I have an Amazon Relational Database Service (Amazon RDS) for Microsoft SQL Server instance with read replica. I want to troubleshoot the replica lag in my Amazon RDS for SQL Server instance.
Short description
Amazon RDS for SQL Server Enterprise Edition supports read replica creation in the same AWS Region and across Regions. Data replication is asynchronous and uses Always-On technology to replicate data from a primary instance to a replica instance. RDS for SQL Server doesn't automatically reduce high replica lag between a source DB instance and its read replicas.
Resolution
Check your resource utilization
Use the Amazon CloudWatch Enhanced Monitoring and Performance Insights to check the resource utilization on your primary and replicate instances at a detailed level.
Confirm that CPU utilization isn't throttled. If you use a burstable instance type, then make sure that you have available CPU credits or that you turned on Unlimited mode.
Make sure that there's sufficient FreeableMemory, and ReadIOPS and WriteIOPS meet the provisioned quotas. If you use a gp2 volume, then confirm that you have available burst balance.
Check whether ReadThroughput and WriteThroughput reached the instance type quotas.
Note: A lack of resources in the replica instance can cause replica lag. It's a best practice to create the primary and replica instances with the same instance type, storage type, and number of IOPS. You can also scale up or down the read replica when usage is minimal compared with the primary instance.
Identify the timeframe when the replica lag started to increase, and then take the following actions:
Identify waits and deadlocks
Check whether there are any significant lock waits or deadlocks on the replica instance. Deadlocks occur between Select and DDL/DML transactions and cause delays in the application of transaction logs from the primary instance.
To check for blocking, run a query that's similar to the following example:
SELECT * FROM sys.sysprocesses WHERE blocked > 0;
Check for replica lag
Run a query on the primary instance to check for replica lag and maximum replica lag.
Replica lag
Run the following query:
SELECT
AR.replica_server_name,
DB_NAME (ARS.database_id) 'database_name',
AR.availability_mode_desc,
ARS.synchronization_health_desc,
ARS.last_hardened_lsn,
ARS.last_redone_lsn,
ARS.secondary_lag_seconds,
FROM
sys.dm_hadr_database_replica_states ARS
INNER JOIN
sys.availability_replicas AR ON ARS.replica_id = AR.replica_id
WHERE
DB_NAME(ARS.database_id) = 'database_name'
ORDER BY
AR.replica_server_name;
Note: Replace database_name with your database name.

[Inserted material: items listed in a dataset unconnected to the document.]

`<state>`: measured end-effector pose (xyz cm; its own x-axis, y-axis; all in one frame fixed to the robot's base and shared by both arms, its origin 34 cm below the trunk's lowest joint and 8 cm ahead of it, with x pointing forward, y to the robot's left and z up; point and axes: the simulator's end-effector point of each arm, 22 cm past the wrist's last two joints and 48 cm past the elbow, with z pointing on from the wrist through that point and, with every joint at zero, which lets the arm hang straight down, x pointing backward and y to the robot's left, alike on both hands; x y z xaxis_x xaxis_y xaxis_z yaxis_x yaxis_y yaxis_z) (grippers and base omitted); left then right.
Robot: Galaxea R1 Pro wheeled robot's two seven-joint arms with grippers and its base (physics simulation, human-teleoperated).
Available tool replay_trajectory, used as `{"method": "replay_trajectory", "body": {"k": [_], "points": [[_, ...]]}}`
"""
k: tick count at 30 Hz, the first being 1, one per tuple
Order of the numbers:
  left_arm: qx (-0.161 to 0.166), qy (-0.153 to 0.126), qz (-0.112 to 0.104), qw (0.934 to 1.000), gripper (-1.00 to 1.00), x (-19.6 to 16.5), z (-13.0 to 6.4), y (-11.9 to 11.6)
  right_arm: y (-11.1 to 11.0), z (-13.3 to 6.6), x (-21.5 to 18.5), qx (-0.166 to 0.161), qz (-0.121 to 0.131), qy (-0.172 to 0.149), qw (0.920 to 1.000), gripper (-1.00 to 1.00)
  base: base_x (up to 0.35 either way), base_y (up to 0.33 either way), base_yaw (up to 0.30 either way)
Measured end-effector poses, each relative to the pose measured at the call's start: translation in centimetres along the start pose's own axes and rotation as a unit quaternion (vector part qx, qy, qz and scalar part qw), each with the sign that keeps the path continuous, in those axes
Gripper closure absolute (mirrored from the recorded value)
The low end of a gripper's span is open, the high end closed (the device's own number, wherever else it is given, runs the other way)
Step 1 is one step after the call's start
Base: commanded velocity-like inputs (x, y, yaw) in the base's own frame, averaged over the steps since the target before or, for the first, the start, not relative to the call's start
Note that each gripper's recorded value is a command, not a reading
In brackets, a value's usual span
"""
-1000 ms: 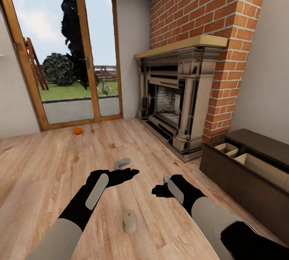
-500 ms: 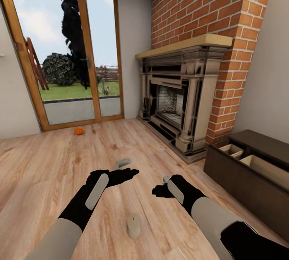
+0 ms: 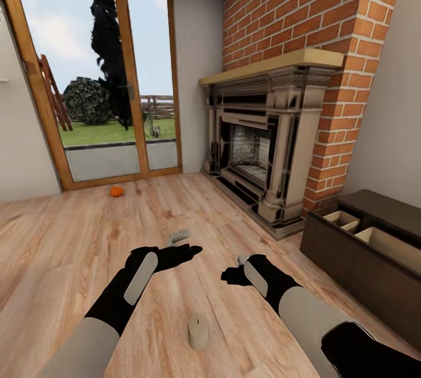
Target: Place each of the two pumpkins and all three candles from the living room inside a cabinet in the living room (use any cabinet), then make sure every cabinet is closed, and position the cauldron so it is next to a table in the living room.
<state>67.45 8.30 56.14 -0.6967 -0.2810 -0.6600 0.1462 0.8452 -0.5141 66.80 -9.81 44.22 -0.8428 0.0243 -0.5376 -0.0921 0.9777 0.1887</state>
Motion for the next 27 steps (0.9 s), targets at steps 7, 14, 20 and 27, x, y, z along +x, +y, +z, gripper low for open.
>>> {"method": "replay_trajectory", "body": {"k": [7, 14, 20, 27], "points": [[-0.001, -0.001, 0.001, 1.0000, -1.00, -0.1, 0.0, 0.0, 0.0, 0.1, 0.1, 0.005, -0.012, 0.001, 0.9999, -1.00, 0.000, 0.000, 0.282], [-0.001, -0.001, 0.001, 1.0000, -1.00, -0.1, 0.0, 0.0, 0.2, 0.3, 1.1, 0.028, -0.088, 0.007, 0.9957, -1.00, 0.000, 0.000, 0.292], [-0.002, -0.001, 0.001, 1.0000, -1.00, -0.1, 0.0, 0.1, 0.1, 0.4, 1.3, 0.034, -0.106, 0.008, 0.9937, -1.00, 0.000, 0.000, 0.292], [-0.002, 0.000, 0.001, 1.0000, -1.00, 0.0, 0.0, 0.0, 0.1, 0.5, 1.3, 0.034, -0.108, 0.009, 0.9935, -1.00, 0.000, 0.000, 0.263]]}}
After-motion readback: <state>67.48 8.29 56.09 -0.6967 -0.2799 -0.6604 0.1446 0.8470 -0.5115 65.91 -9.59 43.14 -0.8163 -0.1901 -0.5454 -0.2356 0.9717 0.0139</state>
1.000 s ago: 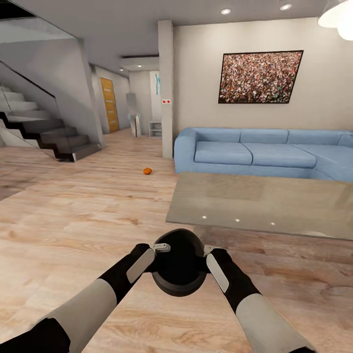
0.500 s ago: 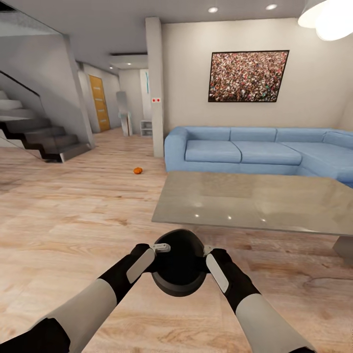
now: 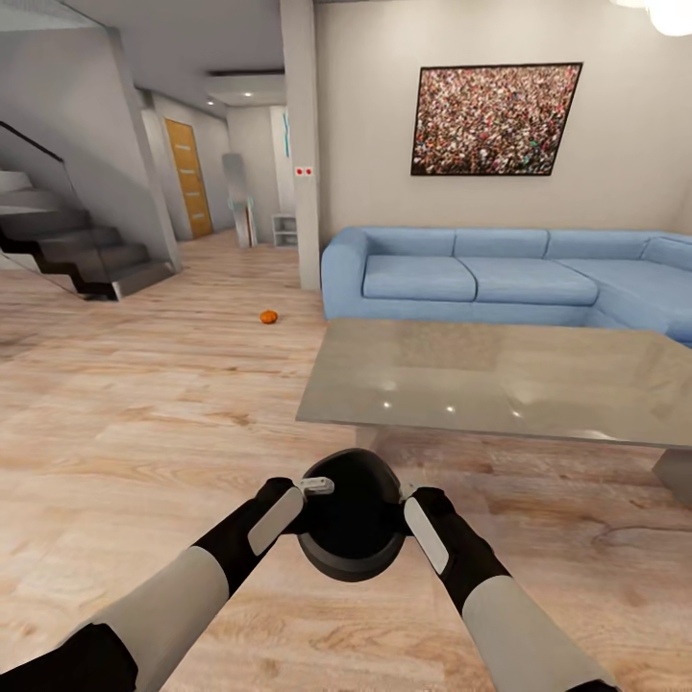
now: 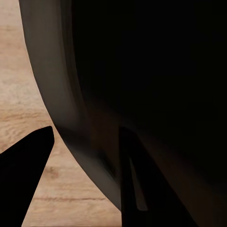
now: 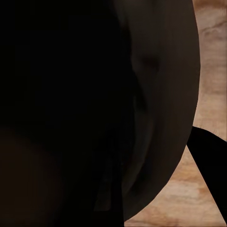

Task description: Place each of the two pumpkins and all three candles from the living room inside a cabinet in the living room (use any cabinet), then make sure every cabinet is closed, and position the cauldron so it is next to a table in the living room.

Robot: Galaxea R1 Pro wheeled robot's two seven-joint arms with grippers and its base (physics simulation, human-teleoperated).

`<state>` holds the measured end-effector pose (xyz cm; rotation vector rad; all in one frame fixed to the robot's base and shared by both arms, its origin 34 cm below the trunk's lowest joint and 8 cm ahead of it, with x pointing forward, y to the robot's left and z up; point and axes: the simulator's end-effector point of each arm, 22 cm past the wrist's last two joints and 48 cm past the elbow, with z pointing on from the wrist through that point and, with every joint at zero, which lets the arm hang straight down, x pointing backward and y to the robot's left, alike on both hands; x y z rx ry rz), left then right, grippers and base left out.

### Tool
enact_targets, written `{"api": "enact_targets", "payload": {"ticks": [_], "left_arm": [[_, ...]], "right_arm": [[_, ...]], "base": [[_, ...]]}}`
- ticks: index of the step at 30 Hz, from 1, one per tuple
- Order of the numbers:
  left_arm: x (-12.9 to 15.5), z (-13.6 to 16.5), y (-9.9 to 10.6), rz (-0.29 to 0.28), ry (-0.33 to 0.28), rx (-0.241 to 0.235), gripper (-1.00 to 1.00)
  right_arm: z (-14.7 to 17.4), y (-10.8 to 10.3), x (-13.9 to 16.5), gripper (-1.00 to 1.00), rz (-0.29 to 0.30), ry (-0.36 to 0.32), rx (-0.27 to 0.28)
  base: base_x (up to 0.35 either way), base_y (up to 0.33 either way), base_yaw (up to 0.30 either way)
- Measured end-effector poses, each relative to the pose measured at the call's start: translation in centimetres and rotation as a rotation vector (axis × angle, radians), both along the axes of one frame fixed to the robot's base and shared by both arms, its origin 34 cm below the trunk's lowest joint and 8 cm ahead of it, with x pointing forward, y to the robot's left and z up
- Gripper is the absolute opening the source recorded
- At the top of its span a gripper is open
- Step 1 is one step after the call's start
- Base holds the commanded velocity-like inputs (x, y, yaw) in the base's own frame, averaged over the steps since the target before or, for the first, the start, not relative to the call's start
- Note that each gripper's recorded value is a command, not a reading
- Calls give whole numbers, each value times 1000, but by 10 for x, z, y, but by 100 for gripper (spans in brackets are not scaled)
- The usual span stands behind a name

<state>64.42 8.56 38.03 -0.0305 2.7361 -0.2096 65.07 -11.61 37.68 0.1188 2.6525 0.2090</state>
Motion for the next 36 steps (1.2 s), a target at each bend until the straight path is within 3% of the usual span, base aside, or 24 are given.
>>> {"api": "enact_targets", "payload": {"ticks": [36], "left_arm": [[-22,-84,-3,9,138,-11,-100]], "right_arm": [[-83,-3,-21,-100,20,134,-10]], "base": [[0,0,0]]}}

Verify that the last_hardened_lsn value progresses on the read replica.
Maximum replica lag
For SQL Server, the ReplicaLag metric is the maximum lag of databases that are behind in seconds. For example, if you have two databases that lag 5 seconds and 10 seconds, then ReplicaLag is 10 seconds. To calculate the ReplicaLag metric, run the following query on the primary instance:
SELECT max(secondary_lag_seconds) max_lag
FROM sys.dm_hadr_database_replica_states;
Manage data synchronization and instance health
When you create a read replica, Amazon RDS takes a snapshot from the primary instance and then restores the snapshot to create a read replica instance. Amazon RDS replays transactions logs to synchronize the data with the primary instance. However, after you create a new instance, the instance experiences lazy loading that causes replica lag. This is expected behavior. To reduce the effects of lazy loading, use io1 or io2 volume type when you create the read replica. After you create the replica, you can convert back to a gp2 or gp3 volume type.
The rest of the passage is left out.